### Exercise goal
Only the lines containing "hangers" belong in the answer; find them in the material below.
---------------
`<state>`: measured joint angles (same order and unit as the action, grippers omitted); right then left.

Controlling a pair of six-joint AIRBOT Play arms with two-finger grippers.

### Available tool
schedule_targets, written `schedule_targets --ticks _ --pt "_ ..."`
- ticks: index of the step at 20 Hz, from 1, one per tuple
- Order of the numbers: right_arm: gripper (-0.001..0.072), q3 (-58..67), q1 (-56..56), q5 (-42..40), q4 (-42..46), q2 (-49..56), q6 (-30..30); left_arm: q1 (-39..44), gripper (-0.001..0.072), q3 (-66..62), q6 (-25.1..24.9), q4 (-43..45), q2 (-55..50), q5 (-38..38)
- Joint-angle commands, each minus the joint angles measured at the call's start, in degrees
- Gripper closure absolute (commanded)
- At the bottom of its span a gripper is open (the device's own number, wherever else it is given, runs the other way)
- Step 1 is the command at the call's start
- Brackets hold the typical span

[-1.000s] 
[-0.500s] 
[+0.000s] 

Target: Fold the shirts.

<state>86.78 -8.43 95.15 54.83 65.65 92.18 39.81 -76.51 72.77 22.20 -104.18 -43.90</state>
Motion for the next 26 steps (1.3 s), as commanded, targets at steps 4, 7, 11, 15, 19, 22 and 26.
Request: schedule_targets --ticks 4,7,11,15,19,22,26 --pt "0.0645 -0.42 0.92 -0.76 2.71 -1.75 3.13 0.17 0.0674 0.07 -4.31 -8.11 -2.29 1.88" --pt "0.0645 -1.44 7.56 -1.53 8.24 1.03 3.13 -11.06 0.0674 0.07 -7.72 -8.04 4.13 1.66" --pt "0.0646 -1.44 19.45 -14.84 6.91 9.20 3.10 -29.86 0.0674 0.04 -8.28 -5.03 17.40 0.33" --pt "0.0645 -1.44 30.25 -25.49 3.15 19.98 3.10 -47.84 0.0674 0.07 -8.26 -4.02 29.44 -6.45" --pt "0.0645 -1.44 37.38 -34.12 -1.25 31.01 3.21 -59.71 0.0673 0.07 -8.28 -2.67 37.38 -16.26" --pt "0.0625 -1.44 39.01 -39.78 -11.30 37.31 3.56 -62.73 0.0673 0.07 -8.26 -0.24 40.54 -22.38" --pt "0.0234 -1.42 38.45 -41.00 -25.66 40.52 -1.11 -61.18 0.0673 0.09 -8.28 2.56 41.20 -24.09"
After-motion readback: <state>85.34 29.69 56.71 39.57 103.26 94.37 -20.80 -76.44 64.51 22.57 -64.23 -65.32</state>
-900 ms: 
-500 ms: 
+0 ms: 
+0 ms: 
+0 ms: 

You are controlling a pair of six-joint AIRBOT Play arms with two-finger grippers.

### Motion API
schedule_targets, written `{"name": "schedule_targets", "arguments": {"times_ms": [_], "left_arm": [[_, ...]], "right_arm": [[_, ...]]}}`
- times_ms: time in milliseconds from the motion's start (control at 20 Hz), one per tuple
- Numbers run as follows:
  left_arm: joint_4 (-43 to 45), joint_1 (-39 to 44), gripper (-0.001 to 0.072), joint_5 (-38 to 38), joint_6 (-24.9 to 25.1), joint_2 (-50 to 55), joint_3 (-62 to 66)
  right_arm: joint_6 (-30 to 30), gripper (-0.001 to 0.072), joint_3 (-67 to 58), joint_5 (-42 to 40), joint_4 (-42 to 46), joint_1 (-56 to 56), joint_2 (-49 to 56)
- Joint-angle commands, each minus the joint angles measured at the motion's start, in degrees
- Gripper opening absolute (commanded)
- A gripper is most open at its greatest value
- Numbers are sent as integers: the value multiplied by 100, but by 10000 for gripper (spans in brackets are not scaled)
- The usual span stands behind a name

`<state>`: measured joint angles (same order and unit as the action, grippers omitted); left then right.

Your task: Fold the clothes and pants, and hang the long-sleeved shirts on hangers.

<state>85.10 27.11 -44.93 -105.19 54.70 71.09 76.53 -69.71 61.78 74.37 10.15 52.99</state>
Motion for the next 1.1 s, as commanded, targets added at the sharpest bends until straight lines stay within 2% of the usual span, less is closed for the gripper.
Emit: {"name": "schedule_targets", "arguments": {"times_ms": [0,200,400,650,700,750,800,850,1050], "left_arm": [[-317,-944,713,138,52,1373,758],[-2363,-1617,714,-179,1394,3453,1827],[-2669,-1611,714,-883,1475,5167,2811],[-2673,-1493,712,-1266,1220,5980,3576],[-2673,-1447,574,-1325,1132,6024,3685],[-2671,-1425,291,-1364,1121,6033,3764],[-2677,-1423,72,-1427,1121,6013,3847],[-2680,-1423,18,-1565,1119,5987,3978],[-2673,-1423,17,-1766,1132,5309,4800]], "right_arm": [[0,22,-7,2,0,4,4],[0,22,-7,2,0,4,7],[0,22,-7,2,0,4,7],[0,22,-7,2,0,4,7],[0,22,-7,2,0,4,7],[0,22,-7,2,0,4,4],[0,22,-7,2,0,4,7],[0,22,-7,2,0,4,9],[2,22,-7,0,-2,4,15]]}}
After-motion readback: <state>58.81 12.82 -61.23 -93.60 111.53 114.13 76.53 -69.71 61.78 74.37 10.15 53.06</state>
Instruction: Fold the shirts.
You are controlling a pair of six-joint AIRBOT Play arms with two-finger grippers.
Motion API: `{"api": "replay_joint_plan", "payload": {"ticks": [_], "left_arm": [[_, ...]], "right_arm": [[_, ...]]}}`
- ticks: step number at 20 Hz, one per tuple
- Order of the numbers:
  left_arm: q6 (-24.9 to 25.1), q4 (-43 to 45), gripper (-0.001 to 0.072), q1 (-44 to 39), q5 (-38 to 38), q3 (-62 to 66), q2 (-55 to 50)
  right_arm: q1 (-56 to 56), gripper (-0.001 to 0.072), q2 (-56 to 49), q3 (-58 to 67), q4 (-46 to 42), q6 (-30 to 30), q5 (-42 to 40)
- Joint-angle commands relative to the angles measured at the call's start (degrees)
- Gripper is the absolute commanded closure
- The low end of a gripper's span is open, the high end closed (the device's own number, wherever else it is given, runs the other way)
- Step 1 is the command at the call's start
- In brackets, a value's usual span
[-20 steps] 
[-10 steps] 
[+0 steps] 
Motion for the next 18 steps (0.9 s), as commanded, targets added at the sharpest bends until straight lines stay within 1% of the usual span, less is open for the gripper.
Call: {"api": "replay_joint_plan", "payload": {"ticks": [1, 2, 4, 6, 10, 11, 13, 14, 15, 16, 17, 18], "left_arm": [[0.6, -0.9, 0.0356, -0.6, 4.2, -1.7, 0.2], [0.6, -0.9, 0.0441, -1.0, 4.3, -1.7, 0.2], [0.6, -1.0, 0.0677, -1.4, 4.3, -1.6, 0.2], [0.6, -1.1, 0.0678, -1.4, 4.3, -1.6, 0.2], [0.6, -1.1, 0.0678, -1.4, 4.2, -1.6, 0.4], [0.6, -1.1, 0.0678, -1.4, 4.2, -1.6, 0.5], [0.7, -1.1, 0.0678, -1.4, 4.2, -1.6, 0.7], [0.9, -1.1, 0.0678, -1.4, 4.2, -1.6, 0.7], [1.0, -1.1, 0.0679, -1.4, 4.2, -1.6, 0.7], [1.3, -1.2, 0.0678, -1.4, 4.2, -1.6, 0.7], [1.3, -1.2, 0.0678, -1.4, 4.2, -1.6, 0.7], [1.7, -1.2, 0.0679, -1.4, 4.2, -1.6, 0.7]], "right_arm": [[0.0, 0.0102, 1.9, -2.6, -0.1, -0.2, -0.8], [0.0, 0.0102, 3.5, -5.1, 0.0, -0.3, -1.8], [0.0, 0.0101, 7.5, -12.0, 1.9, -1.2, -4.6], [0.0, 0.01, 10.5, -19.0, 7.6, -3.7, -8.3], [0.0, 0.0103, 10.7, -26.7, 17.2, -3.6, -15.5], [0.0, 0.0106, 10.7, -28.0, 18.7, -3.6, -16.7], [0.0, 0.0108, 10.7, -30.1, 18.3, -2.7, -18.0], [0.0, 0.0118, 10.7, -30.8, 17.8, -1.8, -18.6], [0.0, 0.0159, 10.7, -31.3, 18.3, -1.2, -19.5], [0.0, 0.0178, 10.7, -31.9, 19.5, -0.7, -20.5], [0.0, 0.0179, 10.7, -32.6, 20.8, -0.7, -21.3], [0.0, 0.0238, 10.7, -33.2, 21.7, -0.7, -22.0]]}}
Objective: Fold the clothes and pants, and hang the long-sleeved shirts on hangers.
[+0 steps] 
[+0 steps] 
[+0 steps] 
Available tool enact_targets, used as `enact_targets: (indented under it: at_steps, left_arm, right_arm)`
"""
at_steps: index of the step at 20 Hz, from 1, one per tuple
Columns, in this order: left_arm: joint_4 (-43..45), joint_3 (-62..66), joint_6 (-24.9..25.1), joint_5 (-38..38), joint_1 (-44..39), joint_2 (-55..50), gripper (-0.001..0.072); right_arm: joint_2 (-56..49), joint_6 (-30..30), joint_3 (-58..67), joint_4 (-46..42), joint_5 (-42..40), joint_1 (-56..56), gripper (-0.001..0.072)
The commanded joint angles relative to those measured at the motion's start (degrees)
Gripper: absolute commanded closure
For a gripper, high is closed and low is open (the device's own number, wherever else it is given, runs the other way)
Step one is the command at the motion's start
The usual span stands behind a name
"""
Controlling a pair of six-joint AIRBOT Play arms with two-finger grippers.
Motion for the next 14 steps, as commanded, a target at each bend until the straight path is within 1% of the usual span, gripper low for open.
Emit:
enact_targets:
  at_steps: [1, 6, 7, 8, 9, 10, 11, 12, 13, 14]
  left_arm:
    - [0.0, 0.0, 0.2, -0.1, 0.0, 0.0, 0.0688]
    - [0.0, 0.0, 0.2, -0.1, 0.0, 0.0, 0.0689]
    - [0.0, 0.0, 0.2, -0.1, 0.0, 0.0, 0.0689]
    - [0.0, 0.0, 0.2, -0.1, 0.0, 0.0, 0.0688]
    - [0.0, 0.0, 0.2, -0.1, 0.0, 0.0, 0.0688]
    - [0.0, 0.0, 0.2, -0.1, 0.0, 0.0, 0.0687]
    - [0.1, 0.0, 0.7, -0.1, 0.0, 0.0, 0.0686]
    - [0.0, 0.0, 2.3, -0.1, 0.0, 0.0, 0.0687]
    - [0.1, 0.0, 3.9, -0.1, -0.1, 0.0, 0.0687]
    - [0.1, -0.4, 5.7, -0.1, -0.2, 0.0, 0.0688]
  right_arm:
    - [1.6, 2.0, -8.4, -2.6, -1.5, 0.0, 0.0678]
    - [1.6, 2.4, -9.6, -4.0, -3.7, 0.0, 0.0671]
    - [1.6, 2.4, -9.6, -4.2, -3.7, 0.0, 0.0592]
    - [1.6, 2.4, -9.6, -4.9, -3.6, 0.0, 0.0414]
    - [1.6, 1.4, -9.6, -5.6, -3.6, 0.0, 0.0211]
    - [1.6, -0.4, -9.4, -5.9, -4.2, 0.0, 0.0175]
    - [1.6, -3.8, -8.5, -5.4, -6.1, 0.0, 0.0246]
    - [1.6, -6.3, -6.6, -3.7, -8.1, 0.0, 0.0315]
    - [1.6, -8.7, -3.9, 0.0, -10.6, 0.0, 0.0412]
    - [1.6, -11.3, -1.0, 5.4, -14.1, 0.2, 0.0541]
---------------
### Answer for this exercise
Your task: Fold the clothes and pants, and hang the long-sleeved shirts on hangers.
Objective: Fold the clothes and pants, and hang the long-sleeved shirts on hangers.

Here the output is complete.